Wizardry 8 is played from a "first person" perspective. Movement is fluid, whereas in previous Wizardry games the party moved in discrete "tiles" (i.e. the party would move one "tile" forward, backwards, or sideways, and could only turn in increments of 90 degrees).
For the first time in the Wizardry series, players can see enemies approaching instead of having them pop up randomly. Combat is turn-based, although a continuous-phase mode can be toggled.
Wizardry 8 uses different statistics than the previous games, necessitating conversions from the upper limit of 18 to the new upper limit of 100.
Each race and class has a balance of strengths and weaknesses. The various races and classes are designed to be balanced so that a wide variety of parties can be playable. Characters may change their class as they advance, allowing a variety of combinations.
Monsters are scaled to the party level; higher level parties will face different sets of monsters than a lower level party in the same area.
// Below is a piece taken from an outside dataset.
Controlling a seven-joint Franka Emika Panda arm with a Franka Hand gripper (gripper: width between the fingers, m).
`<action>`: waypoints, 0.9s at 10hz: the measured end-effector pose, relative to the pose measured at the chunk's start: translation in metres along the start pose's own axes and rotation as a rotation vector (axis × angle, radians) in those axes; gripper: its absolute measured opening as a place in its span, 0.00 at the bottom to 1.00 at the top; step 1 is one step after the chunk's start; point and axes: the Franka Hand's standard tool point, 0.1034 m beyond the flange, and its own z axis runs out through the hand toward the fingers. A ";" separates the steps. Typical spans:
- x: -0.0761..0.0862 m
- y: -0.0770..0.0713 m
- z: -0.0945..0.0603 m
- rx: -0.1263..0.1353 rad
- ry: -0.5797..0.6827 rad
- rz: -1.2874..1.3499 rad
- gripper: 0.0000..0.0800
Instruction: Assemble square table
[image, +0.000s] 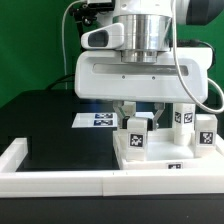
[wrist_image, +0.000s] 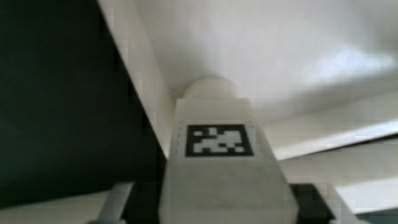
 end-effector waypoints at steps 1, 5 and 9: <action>0.000 -0.001 0.000 0.003 0.002 0.097 0.36; 0.002 0.002 0.001 0.038 -0.002 0.553 0.36; 0.000 0.001 0.000 0.026 -0.016 0.877 0.36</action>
Offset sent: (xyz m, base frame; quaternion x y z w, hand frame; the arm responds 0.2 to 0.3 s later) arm -0.0019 -0.0029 -0.0069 0.0268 0.0042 0.2790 0.9599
The scaling is limited to allow variation in difficulty.
For players seeking a more difficult challenge, Sir-Tech brought back an option to play using rules from the early Wizardries - the "Iron Man Mode". In this "permadeath" mode, players are not allowed to save the game; instead the game is automatically saved when the player quits. As a result, a death cannot be trivially undone by a simple "Restore Game".
There are many secret areas, including "retro dungeons". Retro Dungeon refer to the look of the dungeons in the original Wizardry (Proving Grounds of the Mad Overlord). Instead of vast open views, players are greeted with a solid, traditional grid-based dungeon. Spinners, traps and teleporters are used.
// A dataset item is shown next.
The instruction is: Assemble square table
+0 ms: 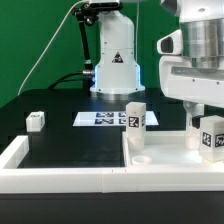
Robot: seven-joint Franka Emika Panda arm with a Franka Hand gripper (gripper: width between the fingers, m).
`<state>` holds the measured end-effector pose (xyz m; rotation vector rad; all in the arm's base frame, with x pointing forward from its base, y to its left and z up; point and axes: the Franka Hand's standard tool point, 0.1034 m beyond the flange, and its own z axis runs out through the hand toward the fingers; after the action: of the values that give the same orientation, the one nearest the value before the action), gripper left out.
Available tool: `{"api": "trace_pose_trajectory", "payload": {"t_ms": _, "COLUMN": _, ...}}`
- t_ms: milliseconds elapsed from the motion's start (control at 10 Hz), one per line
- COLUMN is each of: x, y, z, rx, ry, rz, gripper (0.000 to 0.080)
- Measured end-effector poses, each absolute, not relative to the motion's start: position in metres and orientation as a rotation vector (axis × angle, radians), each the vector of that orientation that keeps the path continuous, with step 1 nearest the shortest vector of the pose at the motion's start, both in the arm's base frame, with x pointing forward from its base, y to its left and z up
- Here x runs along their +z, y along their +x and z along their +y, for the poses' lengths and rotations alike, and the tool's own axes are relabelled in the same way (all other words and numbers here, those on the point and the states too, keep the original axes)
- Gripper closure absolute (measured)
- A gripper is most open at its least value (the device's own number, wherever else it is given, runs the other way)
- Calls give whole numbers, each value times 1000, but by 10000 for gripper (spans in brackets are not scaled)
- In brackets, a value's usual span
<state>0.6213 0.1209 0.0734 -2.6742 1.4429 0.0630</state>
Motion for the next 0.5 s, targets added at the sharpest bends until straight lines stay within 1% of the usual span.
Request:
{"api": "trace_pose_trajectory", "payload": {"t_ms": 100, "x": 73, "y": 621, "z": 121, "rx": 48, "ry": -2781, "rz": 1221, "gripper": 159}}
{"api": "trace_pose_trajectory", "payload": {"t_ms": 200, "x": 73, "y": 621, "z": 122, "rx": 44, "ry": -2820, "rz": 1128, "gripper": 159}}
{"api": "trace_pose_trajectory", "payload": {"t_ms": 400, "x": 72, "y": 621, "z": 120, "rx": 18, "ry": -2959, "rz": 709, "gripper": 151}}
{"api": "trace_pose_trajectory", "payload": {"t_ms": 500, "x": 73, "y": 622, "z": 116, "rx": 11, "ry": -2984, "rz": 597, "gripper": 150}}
The game won multiple awards. Giving the game two separate awards, GameSpot said, "Wizardry 8 is an excellent role-playing game in and of itself, which is why it deserves GameSpot's Best Single-Player RPG of the Year award and why it has earned a place in the Top 10 PC Games of the Year." Wizardry 8 won Computer Gaming World's 2001 "Best Role-Playing Game" award. The editors called it "an awesome achievement. It's an old-school, turn-based unapologetically hardcore labor of love from veteran gamemakers who knew exactly what they were doing."
Additional awards include:
- Lifetime Achievement Award
- Best Single-Player Role-Playing Game, GameSpot
- Top Ten Best PC Games, GameSpot
- Outstanding Achievement in Music
- Best Single Player RPG of 2001, RPGDot
- Best Sound in an RPG of 2001, RPGDot
- Runner Up, PC RPG Game of the Year, GameSpy
- Editor's Choice Award, ActionTrip
- Editor's Choice Award, GamePen
The editors of Computer Games Magazine named Wizardry 8 the best role-playing game of 2001, tied with Arcanum: Of Steamworks and Magick Obscura. They hailed Wizardry 8 as "Sir-Tech's opus" and as "the best party-based loot-gathering dungeon-crawl you've played since Crusaders of the Dark Savant." The Academy of Interactive Arts & Sciences nominated Wizardry 8 for its 2001 "Computer Role Playing Game of the Year" award, which ultimately went to Baldur's Gate II: Throne of Bhaal.
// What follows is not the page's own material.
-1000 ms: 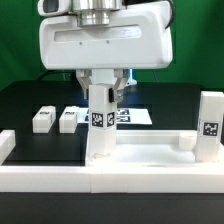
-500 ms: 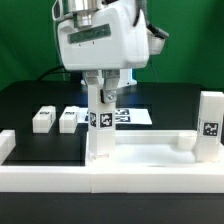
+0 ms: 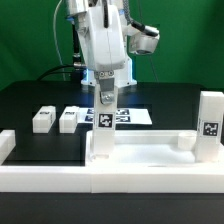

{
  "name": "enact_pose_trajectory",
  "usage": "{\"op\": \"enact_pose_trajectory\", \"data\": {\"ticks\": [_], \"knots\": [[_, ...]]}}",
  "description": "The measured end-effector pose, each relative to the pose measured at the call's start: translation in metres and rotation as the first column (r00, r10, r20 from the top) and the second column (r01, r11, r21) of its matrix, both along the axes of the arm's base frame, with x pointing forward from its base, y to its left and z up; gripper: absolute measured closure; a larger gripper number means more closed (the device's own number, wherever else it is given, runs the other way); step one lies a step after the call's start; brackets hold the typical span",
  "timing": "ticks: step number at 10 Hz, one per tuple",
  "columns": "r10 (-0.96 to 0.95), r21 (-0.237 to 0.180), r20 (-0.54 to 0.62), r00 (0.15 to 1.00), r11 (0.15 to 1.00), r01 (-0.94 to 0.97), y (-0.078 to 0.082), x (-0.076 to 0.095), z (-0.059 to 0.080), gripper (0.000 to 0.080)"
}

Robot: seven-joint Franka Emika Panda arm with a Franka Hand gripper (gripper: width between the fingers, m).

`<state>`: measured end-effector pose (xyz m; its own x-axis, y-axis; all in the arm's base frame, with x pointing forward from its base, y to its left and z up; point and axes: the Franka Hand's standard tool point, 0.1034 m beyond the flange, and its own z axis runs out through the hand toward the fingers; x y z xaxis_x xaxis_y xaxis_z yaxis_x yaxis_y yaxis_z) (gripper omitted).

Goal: Assemble desk

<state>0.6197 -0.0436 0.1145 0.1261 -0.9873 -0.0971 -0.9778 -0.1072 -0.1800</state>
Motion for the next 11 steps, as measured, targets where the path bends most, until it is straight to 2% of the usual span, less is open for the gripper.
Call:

Despite the closing of the development studio, Sir-Tech continued to provide support and created several patches or upgrades for the game for years after release. This support was provided with the collective help of the Wizardry 8 developers who donated their time. Fans of the series have continued the efforts, providing editors, mods and game info.
In 2017, Wizardry 8 made an appearance on IGN's "Top 100 RPGs of All Time" list at #99. Over a decade after the game's original release, IGN's Chris Reed praised the game's character creation tools and party system, citing the "stunning number of combinations to try in your party".